Erste Tarifverhandlung der Metall- und Elektroindustrie Sachsen-Anhalt

  • 21.11.2017
  • News, Presseinfos, Tarif, Metall & Elektro

Hannover/Magdeburg – Nach über drei Stunden endete die erste Tarifverhandlung für die Beschäftigten der Metall- und Elektroindustrie in Sachsen-Anhalt heute in Magdeburg ergebnislos. Die Arbeitgeber quittierten das Forderungspaket der IG Metall mit brüsker Zurückweisung. Für die Arbeitgeber seien die Forderungen nicht nachvollziehbar und angesichts des Fachkräftemangels nicht umzusetzen.
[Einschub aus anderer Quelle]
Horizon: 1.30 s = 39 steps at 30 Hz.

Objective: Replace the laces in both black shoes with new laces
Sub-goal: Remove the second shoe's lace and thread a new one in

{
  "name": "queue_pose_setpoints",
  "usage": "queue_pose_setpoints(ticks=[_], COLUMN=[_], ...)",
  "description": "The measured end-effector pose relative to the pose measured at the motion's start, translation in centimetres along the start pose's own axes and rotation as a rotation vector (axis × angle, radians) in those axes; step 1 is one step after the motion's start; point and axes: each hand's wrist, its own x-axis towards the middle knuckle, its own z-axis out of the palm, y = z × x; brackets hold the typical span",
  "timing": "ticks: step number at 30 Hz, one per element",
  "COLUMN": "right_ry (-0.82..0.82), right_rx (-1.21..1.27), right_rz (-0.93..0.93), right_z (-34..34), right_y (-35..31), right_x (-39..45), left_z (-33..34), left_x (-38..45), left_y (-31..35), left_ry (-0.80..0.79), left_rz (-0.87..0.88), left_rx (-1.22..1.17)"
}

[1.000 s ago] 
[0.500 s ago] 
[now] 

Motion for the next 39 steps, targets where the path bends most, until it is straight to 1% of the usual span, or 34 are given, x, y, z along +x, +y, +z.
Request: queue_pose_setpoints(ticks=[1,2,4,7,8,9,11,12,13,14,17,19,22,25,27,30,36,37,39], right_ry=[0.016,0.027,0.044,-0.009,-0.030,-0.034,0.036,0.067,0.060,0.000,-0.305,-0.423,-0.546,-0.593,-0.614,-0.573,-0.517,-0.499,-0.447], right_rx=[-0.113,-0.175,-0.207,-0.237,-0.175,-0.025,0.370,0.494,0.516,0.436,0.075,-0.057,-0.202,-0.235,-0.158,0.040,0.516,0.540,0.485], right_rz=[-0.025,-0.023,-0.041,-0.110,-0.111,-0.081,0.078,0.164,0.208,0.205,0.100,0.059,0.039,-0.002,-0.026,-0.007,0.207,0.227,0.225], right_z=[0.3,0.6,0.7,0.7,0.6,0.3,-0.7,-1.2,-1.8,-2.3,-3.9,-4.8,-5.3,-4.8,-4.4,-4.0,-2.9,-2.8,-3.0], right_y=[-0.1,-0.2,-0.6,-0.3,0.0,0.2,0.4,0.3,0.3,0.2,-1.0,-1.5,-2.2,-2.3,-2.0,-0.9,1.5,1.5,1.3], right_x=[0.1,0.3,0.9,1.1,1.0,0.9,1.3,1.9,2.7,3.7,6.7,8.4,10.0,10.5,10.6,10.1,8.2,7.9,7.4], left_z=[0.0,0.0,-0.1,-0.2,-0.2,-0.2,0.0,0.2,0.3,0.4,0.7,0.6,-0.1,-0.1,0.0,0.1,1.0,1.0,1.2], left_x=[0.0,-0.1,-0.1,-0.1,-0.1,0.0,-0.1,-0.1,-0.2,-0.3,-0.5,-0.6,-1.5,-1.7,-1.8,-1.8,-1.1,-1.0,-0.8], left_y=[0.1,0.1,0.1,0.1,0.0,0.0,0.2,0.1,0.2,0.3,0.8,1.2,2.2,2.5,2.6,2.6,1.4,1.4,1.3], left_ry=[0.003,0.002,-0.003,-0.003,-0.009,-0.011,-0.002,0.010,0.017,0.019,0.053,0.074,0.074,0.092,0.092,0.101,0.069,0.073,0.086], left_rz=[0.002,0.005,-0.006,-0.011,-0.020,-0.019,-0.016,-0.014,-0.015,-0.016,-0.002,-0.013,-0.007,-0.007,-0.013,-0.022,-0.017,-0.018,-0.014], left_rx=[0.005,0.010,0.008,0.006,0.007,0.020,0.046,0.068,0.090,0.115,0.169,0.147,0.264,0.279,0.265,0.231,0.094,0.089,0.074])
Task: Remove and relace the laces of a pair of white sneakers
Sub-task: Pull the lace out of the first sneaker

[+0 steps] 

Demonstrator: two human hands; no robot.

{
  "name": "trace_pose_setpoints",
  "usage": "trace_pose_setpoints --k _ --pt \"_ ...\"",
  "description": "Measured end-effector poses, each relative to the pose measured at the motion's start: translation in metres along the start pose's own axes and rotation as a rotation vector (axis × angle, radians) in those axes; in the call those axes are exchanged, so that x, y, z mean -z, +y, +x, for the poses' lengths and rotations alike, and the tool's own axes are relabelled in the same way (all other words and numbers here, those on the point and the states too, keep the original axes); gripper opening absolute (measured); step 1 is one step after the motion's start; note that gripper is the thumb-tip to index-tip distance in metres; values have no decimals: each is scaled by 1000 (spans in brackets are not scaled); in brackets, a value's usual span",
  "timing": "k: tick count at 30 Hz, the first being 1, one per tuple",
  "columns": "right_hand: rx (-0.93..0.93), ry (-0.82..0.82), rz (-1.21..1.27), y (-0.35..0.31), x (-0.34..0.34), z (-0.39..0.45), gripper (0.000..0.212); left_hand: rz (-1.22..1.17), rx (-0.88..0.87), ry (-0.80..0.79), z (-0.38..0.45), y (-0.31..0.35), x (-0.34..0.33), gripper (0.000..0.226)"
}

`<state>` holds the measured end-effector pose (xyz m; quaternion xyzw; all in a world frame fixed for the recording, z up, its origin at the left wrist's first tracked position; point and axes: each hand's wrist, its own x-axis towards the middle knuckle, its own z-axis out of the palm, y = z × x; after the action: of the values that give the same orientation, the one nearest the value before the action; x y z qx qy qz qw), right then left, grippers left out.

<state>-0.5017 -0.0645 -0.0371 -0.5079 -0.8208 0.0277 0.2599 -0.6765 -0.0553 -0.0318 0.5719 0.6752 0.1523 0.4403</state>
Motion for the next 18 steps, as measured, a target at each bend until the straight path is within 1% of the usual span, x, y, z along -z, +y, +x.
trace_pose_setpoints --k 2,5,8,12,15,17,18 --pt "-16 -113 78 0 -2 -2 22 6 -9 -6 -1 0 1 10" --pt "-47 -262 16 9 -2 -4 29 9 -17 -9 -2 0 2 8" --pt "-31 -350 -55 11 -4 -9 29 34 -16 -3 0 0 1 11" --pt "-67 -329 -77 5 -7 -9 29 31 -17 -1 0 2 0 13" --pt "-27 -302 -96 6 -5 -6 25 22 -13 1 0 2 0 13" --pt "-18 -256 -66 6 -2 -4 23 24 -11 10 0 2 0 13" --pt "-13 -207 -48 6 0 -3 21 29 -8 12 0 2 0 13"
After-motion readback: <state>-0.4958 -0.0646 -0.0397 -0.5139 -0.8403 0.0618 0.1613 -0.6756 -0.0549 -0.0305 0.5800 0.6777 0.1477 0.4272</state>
IG Metall-Verhandlungskommission (Foto: Freimut Hengst)

Thorsten Gröger, Verhandlungsführer für die Metall- und Elektroindustrie Niedersachsen und Sachsen-Anhalt, zeigt für dieses Verhalten kein Verständnis: „Die Arbeitgeber schalten auf stur und verschließen sich“. Dies betrifft sowohl die Entgeltforderung von sechs Prozent als auch die Forderung nach Möglichkeiten für alle Beschäftigten, ihre Arbeitszeit vorübergehend zu reduzieren, um beispielsweise mehr Zeit mit den Kindern oder der Pflege von Familienangehörigen verbringen zu können.

 

„Angesichts der hervorragenden Lage, über die sich die Wirtschaft im Allgemeinen und die Metall- und Elektroindustrie im Besonderen freuen kann, finden wir dieses Verhalten grotesk und vermessen“, fährt Gröger fort. „Die Arbeitszeitflexibilität, von der die Arbeitgeber immer reden, ist bisher immer nur in eine Richtung gegangen – nach oben. Wer sich angesichts von 1,8 Milliarden Überstunden, die von den Beschäftigten geleistet wurden, weigert, ihrem berechtigten Wunsch nach selbstbestimmter Arbeitszeit auch nur ansatzweise entgegenzukommen, der scheint nicht nur vergessen zu haben, wem er diesen Erfolg zu verdanken hat, sondern auch, in welcher Zeit wir leben. Doch keine Angst: wir werden die Arbeitgeber schon noch daran erinnern, mit einem lauten Weckruf.“

 

Die Verhandlungen werden am 8. Dezember fortgesetzt.